▶ _The task_
Transcribe exactly, and only, the lines from the one with "# draw the outline of every instance of the brown" through the end of the records below, including both of those lines. Skip all pictures.

▶ _Information supplied_

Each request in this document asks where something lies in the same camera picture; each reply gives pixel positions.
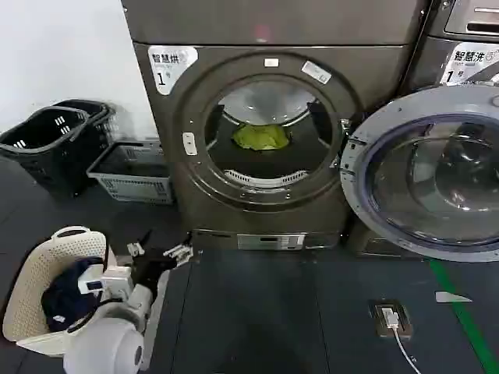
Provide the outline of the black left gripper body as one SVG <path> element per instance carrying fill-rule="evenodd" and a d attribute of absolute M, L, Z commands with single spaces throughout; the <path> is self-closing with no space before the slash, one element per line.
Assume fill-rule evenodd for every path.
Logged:
<path fill-rule="evenodd" d="M 149 289 L 157 289 L 161 275 L 175 267 L 175 260 L 162 252 L 145 252 L 133 257 L 132 279 Z"/>

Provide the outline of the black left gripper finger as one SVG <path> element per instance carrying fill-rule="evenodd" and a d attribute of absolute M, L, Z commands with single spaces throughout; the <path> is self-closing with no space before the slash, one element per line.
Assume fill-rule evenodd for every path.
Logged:
<path fill-rule="evenodd" d="M 175 262 L 176 266 L 188 263 L 193 256 L 193 233 L 188 232 L 186 238 L 178 245 L 163 253 L 163 257 Z"/>
<path fill-rule="evenodd" d="M 127 244 L 128 252 L 132 257 L 143 256 L 145 254 L 145 246 L 150 240 L 151 232 L 152 230 L 149 230 L 137 241 Z"/>

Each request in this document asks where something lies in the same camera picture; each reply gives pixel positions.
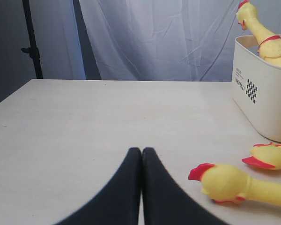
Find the white curtain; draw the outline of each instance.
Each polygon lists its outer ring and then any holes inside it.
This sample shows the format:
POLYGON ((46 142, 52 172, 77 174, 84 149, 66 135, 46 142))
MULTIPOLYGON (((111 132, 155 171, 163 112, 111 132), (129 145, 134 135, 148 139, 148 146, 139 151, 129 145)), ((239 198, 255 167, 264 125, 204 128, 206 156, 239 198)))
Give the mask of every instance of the white curtain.
MULTIPOLYGON (((240 0, 80 0, 102 79, 230 81, 240 0)), ((251 0, 281 34, 281 0, 251 0)))

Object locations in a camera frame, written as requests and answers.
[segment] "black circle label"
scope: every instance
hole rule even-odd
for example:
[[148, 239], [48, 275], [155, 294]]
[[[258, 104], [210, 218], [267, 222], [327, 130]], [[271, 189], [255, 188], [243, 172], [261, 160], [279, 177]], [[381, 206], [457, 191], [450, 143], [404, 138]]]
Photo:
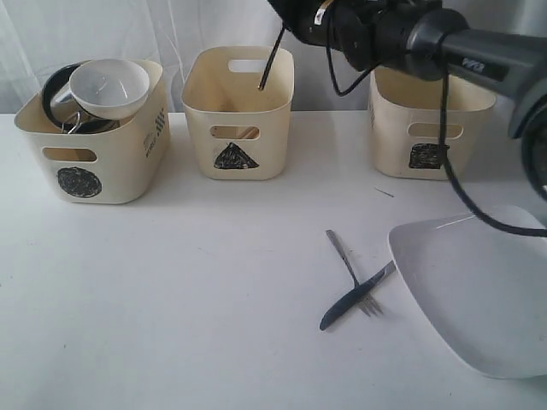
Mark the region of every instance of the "black circle label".
[[94, 173], [82, 168], [63, 168], [57, 173], [62, 190], [77, 198], [93, 198], [101, 193], [103, 186]]

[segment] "metal fork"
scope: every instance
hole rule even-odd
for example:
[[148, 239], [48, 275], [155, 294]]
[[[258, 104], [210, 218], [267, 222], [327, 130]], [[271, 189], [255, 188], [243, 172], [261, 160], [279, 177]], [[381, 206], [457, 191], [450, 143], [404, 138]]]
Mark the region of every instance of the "metal fork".
[[[354, 288], [359, 287], [359, 281], [357, 280], [356, 274], [353, 271], [353, 267], [350, 264], [350, 260], [348, 259], [348, 255], [345, 253], [344, 246], [338, 239], [338, 236], [336, 235], [336, 232], [334, 231], [326, 231], [326, 235], [330, 239], [332, 245], [334, 248], [338, 251], [338, 254], [342, 258], [342, 261], [344, 261], [344, 264], [348, 268], [348, 271], [350, 272], [351, 279], [353, 280]], [[379, 303], [371, 296], [367, 295], [365, 296], [358, 304], [357, 306], [361, 309], [363, 313], [365, 313], [369, 318], [374, 315], [378, 316], [381, 314], [384, 314], [382, 311], [381, 306]]]

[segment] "white tray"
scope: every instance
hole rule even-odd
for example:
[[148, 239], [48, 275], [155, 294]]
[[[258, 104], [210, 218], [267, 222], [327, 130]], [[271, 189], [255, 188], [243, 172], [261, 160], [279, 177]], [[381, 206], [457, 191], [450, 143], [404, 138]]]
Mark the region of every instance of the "white tray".
[[[491, 214], [543, 227], [520, 208]], [[463, 215], [399, 226], [389, 244], [421, 310], [465, 363], [494, 378], [547, 374], [547, 240]]]

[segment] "cream plastic basket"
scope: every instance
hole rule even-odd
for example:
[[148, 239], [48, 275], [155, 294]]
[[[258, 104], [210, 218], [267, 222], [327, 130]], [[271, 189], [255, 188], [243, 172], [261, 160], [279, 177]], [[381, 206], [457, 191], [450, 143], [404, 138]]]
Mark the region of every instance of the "cream plastic basket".
[[[371, 78], [372, 155], [376, 168], [399, 178], [446, 179], [438, 158], [442, 84], [378, 68]], [[496, 103], [496, 96], [450, 77], [449, 158], [461, 173]]]
[[65, 135], [50, 123], [38, 94], [15, 116], [53, 191], [69, 202], [119, 204], [143, 195], [170, 139], [162, 67], [136, 61], [150, 76], [146, 104], [121, 126]]
[[235, 72], [231, 62], [265, 61], [269, 47], [220, 47], [204, 51], [182, 95], [202, 172], [212, 179], [270, 179], [285, 168], [294, 62], [280, 49], [266, 89], [261, 72]]

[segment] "white backdrop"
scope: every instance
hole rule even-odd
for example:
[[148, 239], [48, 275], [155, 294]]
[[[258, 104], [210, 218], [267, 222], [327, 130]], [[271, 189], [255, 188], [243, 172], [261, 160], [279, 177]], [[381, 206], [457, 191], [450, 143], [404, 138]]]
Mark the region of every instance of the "white backdrop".
[[[541, 35], [544, 0], [449, 0], [477, 28]], [[196, 56], [210, 47], [271, 45], [280, 29], [266, 0], [0, 0], [0, 113], [14, 113], [64, 65], [92, 58], [160, 62], [171, 109]], [[297, 65], [294, 109], [360, 109], [367, 85], [338, 98], [331, 90], [325, 51], [287, 34], [283, 46]], [[343, 85], [356, 76], [336, 56]]]

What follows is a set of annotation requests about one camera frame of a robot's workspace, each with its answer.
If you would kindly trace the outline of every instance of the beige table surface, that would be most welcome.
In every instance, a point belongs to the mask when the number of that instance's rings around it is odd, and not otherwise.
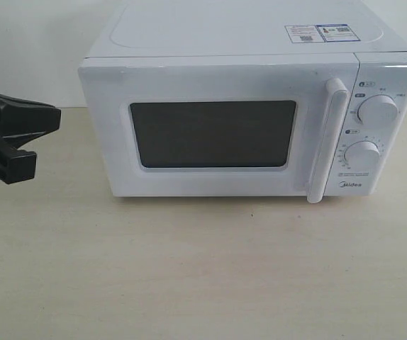
[[[0,339],[407,339],[407,118],[375,195],[113,198],[84,109],[0,183]]]

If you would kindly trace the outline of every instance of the white microwave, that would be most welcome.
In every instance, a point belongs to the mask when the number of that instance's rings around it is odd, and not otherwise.
[[[364,196],[407,43],[358,0],[130,0],[79,68],[115,196]]]

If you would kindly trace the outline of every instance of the midea logo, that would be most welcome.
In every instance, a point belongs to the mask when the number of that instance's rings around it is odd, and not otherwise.
[[[341,188],[359,188],[361,187],[361,183],[350,183],[350,182],[340,182],[339,187]]]

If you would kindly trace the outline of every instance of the power level knob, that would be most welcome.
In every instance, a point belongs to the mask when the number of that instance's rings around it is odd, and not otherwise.
[[[358,118],[369,129],[385,128],[396,120],[399,109],[388,96],[367,99],[358,110]]]
[[[345,151],[345,161],[355,171],[368,171],[380,160],[380,151],[372,142],[358,142]]]

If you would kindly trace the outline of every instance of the black clamp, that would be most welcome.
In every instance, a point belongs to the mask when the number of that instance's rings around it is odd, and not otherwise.
[[[18,150],[24,144],[60,127],[61,112],[48,104],[0,94],[0,179],[18,183],[35,178],[35,152]]]

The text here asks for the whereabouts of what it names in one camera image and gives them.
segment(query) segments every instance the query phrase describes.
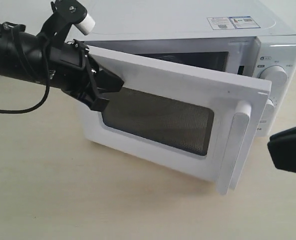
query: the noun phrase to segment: black cable
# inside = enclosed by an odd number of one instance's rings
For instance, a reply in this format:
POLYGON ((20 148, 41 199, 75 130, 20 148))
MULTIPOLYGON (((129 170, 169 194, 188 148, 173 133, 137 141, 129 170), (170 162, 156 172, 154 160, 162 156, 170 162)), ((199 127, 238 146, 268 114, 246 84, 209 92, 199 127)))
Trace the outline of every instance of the black cable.
MULTIPOLYGON (((33 70, 31 65, 29 64, 29 61, 23 52, 22 45, 20 42, 20 35, 19 35, 21 30, 23 30, 23 25, 16 25, 11 29, 17 55, 19 57, 21 66, 24 68, 27 75, 38 80, 38 75, 36 74, 36 72, 33 70)), ((44 92, 44 95, 43 95, 41 101, 38 102, 35 106, 27 108, 27 109, 23 109, 23 110, 2 110, 2 109, 0 109, 0 114, 26 114, 26 113, 36 110, 37 108, 41 107, 46 102, 46 100, 49 96, 49 92, 50 92, 50 75, 49 75, 49 69, 48 69, 48 61, 47 61, 46 54, 45 54, 46 46, 47 46, 47 44, 45 44, 42 49, 42 59, 43 59, 43 62, 44 62, 43 64, 44 64, 45 71, 46 71, 46 83, 45 83, 46 89, 45 89, 45 92, 44 92)))

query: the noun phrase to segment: door window screen
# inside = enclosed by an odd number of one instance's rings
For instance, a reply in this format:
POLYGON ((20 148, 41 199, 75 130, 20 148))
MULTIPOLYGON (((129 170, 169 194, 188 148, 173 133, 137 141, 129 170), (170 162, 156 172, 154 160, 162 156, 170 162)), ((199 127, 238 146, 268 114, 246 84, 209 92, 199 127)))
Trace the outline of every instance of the door window screen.
POLYGON ((211 109, 122 88, 110 99, 104 124, 190 153, 208 152, 214 113, 211 109))

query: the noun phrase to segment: white microwave
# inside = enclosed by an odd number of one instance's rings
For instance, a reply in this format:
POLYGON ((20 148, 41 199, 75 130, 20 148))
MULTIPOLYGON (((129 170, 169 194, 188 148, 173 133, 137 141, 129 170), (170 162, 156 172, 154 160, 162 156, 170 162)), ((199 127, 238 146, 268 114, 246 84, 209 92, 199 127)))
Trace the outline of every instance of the white microwave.
POLYGON ((226 194, 267 136, 296 70, 296 32, 256 0, 97 0, 73 37, 125 84, 85 137, 216 182, 226 194))

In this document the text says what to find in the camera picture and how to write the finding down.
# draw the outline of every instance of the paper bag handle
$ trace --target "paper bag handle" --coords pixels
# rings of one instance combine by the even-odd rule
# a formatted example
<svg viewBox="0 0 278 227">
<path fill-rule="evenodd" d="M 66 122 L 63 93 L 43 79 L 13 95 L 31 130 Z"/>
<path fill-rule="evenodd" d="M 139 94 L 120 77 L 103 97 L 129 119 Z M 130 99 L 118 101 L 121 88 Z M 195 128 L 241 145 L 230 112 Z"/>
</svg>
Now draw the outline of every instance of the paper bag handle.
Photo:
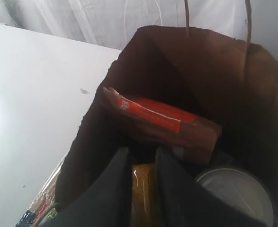
<svg viewBox="0 0 278 227">
<path fill-rule="evenodd" d="M 190 30 L 189 30 L 189 7 L 188 7 L 188 0 L 184 0 L 185 2 L 185 13 L 186 13 L 186 37 L 188 38 L 190 36 Z M 244 49 L 244 60 L 243 60 L 243 74 L 245 71 L 246 66 L 246 59 L 249 51 L 249 46 L 251 44 L 251 1 L 245 0 L 246 5 L 246 13 L 247 13 L 247 38 L 246 38 L 246 44 Z"/>
</svg>

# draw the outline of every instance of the white table
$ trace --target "white table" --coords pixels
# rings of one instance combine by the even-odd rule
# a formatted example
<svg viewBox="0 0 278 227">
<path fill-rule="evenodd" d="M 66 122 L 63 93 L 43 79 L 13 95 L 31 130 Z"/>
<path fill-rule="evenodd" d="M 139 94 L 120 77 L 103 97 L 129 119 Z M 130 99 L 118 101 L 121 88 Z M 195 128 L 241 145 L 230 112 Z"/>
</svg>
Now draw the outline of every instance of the white table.
<svg viewBox="0 0 278 227">
<path fill-rule="evenodd" d="M 68 152 L 119 53 L 0 25 L 0 227 L 19 221 Z"/>
</svg>

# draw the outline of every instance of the brown paper bag
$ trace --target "brown paper bag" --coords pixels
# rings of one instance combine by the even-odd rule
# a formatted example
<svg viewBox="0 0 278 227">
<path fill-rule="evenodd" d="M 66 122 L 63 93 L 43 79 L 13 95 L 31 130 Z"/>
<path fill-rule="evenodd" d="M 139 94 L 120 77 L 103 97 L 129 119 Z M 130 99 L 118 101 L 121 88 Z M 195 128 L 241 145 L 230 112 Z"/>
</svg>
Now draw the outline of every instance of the brown paper bag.
<svg viewBox="0 0 278 227">
<path fill-rule="evenodd" d="M 100 84 L 62 166 L 56 201 L 70 204 L 127 139 L 100 103 L 103 87 L 201 115 L 223 126 L 221 148 L 268 187 L 278 205 L 278 61 L 247 41 L 195 27 L 138 29 Z"/>
</svg>

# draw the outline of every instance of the white tabletop
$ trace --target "white tabletop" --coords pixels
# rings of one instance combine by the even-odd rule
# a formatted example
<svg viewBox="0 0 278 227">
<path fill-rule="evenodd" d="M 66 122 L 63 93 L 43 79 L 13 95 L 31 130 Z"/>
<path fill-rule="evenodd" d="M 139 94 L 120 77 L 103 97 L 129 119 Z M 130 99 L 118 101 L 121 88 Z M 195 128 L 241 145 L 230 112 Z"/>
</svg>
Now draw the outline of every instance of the white tabletop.
<svg viewBox="0 0 278 227">
<path fill-rule="evenodd" d="M 12 227 L 68 152 L 120 51 L 0 25 L 0 227 Z"/>
</svg>

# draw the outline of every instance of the can lid
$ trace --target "can lid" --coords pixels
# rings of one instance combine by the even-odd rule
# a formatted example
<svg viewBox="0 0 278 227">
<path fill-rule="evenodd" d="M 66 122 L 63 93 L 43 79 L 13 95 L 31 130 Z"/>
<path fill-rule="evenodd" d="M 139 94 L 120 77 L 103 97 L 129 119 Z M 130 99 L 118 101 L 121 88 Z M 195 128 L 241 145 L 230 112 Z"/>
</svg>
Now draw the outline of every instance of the can lid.
<svg viewBox="0 0 278 227">
<path fill-rule="evenodd" d="M 252 175 L 235 168 L 218 168 L 198 177 L 215 197 L 246 215 L 272 227 L 274 211 L 265 188 Z"/>
</svg>

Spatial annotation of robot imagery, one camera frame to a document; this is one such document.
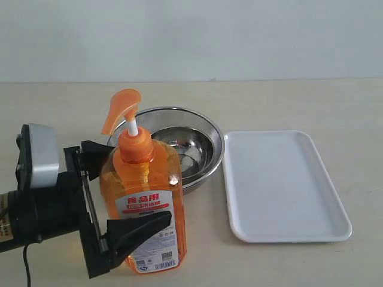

▶ _Answer box_
# draw the outline of every instance of the brown paper bag
$ trace --target "brown paper bag" --coords pixels
# rings of one instance combine by the even-odd rule
# a formatted example
<svg viewBox="0 0 278 227">
<path fill-rule="evenodd" d="M 66 122 L 63 93 L 43 79 L 13 95 L 31 130 Z"/>
<path fill-rule="evenodd" d="M 139 94 L 120 77 L 103 97 L 129 119 Z M 130 99 L 118 101 L 121 88 Z M 195 128 L 241 145 L 230 112 Z"/>
</svg>
Now draw the outline of every instance of the brown paper bag.
<svg viewBox="0 0 278 227">
<path fill-rule="evenodd" d="M 100 84 L 62 166 L 56 201 L 70 204 L 127 139 L 100 103 L 103 87 L 201 115 L 223 126 L 221 148 L 268 187 L 278 205 L 278 61 L 247 41 L 195 27 L 138 29 Z"/>
</svg>

# draw the outline of every instance of the white tabletop
$ trace --target "white tabletop" --coords pixels
# rings of one instance combine by the even-odd rule
# a formatted example
<svg viewBox="0 0 278 227">
<path fill-rule="evenodd" d="M 66 122 L 63 93 L 43 79 L 13 95 L 31 130 Z"/>
<path fill-rule="evenodd" d="M 139 94 L 120 77 L 103 97 L 129 119 Z M 130 99 L 118 101 L 121 88 Z M 195 128 L 241 145 L 230 112 Z"/>
</svg>
Now draw the outline of every instance of the white tabletop.
<svg viewBox="0 0 278 227">
<path fill-rule="evenodd" d="M 12 227 L 68 152 L 120 51 L 0 25 L 0 227 Z"/>
</svg>

# draw the outline of every instance of the can lid
$ trace --target "can lid" --coords pixels
# rings of one instance combine by the even-odd rule
# a formatted example
<svg viewBox="0 0 278 227">
<path fill-rule="evenodd" d="M 66 122 L 63 93 L 43 79 L 13 95 L 31 130 Z"/>
<path fill-rule="evenodd" d="M 139 94 L 120 77 L 103 97 L 129 119 Z M 130 99 L 118 101 L 121 88 Z M 195 128 L 241 145 L 230 112 Z"/>
</svg>
Now draw the outline of every instance of the can lid.
<svg viewBox="0 0 278 227">
<path fill-rule="evenodd" d="M 252 175 L 235 168 L 218 168 L 198 177 L 215 197 L 246 215 L 272 227 L 274 211 L 265 188 Z"/>
</svg>

Spatial annotation of robot imagery, one camera frame to a document; this is one such document.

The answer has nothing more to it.